• PROVIDED ENTRIES:

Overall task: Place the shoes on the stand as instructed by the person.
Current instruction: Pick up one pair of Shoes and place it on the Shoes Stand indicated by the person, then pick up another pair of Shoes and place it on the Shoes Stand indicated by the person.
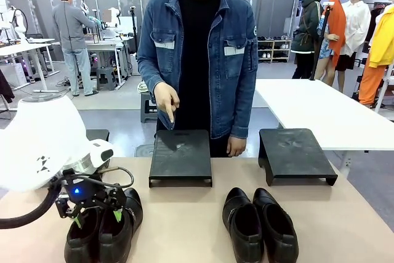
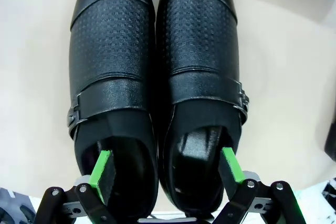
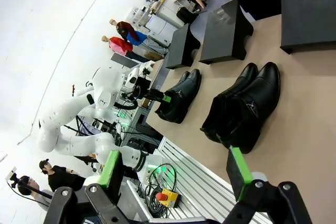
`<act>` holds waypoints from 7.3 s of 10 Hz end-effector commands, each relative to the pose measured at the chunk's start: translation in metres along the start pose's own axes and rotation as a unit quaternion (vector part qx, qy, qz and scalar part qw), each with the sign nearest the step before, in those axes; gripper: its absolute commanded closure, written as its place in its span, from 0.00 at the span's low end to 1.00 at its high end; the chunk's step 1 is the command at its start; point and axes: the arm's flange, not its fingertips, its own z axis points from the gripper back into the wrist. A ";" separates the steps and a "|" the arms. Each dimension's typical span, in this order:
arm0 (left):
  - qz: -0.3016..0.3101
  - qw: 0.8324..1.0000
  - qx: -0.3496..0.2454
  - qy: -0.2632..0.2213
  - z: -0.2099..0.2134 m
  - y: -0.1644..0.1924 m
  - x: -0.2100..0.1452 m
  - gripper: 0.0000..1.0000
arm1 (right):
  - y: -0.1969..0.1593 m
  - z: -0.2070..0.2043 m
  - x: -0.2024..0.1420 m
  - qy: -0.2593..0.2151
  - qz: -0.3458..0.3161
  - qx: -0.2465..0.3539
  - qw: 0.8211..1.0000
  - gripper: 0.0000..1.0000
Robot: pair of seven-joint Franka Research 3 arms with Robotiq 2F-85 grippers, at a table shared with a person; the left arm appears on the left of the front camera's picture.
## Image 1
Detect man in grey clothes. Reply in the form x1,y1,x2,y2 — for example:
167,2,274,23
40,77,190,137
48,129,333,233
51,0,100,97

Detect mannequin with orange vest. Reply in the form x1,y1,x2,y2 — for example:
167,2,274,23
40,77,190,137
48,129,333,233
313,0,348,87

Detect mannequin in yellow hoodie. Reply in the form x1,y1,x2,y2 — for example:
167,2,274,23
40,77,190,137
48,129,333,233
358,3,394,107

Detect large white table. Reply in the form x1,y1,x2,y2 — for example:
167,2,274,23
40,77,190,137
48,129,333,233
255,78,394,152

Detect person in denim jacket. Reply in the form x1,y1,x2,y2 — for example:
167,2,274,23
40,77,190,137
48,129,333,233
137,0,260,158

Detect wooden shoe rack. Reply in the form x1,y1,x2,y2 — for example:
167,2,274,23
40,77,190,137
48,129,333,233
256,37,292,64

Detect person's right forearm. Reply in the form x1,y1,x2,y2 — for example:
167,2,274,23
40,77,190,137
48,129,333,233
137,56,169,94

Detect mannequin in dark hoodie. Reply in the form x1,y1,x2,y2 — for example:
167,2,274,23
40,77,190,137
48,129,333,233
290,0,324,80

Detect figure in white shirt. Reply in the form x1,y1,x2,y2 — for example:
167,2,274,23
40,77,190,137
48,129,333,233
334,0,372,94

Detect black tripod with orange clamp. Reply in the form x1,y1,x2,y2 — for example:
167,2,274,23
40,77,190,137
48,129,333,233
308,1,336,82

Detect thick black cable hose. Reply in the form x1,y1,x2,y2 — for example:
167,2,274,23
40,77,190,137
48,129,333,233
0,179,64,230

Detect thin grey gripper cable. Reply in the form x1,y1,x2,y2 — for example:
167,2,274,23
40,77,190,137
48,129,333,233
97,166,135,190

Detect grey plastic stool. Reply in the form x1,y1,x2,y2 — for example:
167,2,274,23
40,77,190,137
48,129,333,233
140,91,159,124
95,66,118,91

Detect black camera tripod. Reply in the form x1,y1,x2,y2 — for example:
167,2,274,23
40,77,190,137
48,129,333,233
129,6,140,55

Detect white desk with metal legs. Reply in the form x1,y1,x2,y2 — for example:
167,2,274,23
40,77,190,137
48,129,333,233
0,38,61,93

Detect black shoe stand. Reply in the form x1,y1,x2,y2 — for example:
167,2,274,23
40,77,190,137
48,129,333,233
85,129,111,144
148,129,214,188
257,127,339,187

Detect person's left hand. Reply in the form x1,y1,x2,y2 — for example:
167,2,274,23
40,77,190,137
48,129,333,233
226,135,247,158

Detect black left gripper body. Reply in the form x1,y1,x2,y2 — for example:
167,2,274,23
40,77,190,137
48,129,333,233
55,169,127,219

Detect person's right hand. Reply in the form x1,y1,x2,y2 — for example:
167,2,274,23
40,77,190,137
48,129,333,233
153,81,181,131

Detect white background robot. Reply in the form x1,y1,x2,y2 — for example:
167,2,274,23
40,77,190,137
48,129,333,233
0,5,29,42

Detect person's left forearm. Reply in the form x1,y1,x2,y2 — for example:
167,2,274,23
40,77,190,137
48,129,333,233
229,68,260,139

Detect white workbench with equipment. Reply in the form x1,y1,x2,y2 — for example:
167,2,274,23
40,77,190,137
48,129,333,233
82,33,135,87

* * *

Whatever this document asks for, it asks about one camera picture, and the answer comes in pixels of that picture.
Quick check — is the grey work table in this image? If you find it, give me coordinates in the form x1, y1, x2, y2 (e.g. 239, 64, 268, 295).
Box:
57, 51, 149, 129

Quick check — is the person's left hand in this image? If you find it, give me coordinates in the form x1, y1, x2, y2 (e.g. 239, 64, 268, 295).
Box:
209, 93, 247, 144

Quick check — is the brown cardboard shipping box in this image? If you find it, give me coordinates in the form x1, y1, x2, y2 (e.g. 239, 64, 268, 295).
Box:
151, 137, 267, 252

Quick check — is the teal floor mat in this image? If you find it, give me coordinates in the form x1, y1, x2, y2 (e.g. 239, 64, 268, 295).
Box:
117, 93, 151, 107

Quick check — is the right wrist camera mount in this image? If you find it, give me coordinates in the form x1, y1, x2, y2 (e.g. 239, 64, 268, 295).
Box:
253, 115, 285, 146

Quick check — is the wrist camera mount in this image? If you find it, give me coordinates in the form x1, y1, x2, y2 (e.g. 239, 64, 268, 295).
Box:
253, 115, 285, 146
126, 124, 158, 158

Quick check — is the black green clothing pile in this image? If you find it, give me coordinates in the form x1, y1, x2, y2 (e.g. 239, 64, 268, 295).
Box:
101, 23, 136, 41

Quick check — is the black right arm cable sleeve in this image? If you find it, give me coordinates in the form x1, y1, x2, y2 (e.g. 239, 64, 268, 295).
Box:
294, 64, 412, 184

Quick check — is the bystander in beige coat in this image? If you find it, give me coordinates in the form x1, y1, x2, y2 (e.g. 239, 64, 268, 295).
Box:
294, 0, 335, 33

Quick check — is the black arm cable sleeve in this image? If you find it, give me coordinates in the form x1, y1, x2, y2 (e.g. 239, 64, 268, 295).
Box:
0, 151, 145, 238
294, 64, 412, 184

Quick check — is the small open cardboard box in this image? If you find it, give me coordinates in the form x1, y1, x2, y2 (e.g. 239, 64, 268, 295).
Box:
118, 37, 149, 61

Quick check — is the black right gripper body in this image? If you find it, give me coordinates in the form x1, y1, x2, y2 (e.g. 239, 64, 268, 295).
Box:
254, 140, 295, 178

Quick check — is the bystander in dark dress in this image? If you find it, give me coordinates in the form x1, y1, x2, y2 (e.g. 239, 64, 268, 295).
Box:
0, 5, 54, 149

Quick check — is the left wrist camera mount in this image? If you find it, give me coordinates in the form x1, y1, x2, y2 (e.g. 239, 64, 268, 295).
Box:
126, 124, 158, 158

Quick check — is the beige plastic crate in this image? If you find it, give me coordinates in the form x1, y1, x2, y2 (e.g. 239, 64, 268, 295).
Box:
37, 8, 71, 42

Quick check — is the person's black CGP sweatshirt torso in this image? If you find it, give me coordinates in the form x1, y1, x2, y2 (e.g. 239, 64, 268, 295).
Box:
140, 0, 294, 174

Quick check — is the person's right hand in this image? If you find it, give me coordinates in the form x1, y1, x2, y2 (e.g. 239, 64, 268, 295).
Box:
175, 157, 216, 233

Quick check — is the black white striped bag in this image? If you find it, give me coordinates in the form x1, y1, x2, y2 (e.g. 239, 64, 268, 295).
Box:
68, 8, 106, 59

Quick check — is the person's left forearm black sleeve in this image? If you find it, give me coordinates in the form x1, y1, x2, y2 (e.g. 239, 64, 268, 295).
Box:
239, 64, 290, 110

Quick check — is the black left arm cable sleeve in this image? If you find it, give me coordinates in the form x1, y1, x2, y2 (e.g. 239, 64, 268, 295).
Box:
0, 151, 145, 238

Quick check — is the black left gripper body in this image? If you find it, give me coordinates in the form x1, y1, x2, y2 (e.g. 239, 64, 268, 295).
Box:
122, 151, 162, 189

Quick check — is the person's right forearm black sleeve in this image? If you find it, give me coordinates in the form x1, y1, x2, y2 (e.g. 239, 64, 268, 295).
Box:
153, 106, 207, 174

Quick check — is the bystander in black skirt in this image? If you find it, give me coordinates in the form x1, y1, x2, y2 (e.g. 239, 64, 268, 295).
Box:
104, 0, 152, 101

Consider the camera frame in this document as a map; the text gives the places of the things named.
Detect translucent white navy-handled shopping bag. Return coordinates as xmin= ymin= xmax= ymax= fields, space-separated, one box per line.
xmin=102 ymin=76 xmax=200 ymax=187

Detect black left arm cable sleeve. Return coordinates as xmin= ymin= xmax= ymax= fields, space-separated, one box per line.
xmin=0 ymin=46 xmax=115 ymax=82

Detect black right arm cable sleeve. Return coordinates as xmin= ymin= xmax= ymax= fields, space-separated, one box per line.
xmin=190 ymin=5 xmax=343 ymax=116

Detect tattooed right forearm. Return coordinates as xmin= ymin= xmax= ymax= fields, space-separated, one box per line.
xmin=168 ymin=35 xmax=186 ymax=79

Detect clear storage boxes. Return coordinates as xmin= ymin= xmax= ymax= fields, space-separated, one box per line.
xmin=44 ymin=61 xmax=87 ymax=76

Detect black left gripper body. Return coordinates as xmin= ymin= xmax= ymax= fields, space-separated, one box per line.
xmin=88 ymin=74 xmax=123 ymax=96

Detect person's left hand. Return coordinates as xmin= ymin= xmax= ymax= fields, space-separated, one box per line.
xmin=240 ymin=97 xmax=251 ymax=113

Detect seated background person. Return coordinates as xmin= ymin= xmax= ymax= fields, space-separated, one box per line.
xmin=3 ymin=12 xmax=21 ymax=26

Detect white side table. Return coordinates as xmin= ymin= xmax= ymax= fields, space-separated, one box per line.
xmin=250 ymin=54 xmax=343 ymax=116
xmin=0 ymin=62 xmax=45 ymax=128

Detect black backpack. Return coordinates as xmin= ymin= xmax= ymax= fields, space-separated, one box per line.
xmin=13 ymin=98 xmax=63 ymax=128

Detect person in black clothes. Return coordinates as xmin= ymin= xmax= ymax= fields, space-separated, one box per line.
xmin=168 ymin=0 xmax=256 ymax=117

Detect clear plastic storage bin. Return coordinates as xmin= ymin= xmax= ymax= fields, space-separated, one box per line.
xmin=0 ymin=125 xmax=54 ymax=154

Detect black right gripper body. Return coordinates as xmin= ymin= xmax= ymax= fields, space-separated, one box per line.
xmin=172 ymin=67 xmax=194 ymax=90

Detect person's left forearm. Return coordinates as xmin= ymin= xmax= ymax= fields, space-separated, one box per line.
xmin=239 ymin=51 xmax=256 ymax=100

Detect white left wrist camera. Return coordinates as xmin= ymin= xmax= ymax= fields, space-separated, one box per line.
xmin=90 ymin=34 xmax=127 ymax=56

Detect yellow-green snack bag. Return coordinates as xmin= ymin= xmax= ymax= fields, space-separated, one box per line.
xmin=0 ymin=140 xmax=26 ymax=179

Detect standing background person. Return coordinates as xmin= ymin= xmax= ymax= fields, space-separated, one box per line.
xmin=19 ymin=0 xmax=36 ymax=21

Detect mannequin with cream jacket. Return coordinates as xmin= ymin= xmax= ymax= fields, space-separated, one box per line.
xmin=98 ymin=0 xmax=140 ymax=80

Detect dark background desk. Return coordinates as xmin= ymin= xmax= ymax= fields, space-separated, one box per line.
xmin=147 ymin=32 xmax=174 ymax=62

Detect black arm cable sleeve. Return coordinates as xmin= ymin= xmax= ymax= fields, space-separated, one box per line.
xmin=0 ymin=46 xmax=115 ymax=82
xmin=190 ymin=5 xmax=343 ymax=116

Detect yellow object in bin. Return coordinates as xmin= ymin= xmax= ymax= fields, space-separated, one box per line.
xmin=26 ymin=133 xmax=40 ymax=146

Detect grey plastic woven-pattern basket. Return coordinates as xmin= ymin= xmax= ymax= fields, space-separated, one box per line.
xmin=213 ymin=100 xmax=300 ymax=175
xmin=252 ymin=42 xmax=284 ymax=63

• WHAT TO WORK ON: Lines in the entries above that hold "tripod" should be counted; give only that count.

• THE COMPLETED TASK: 2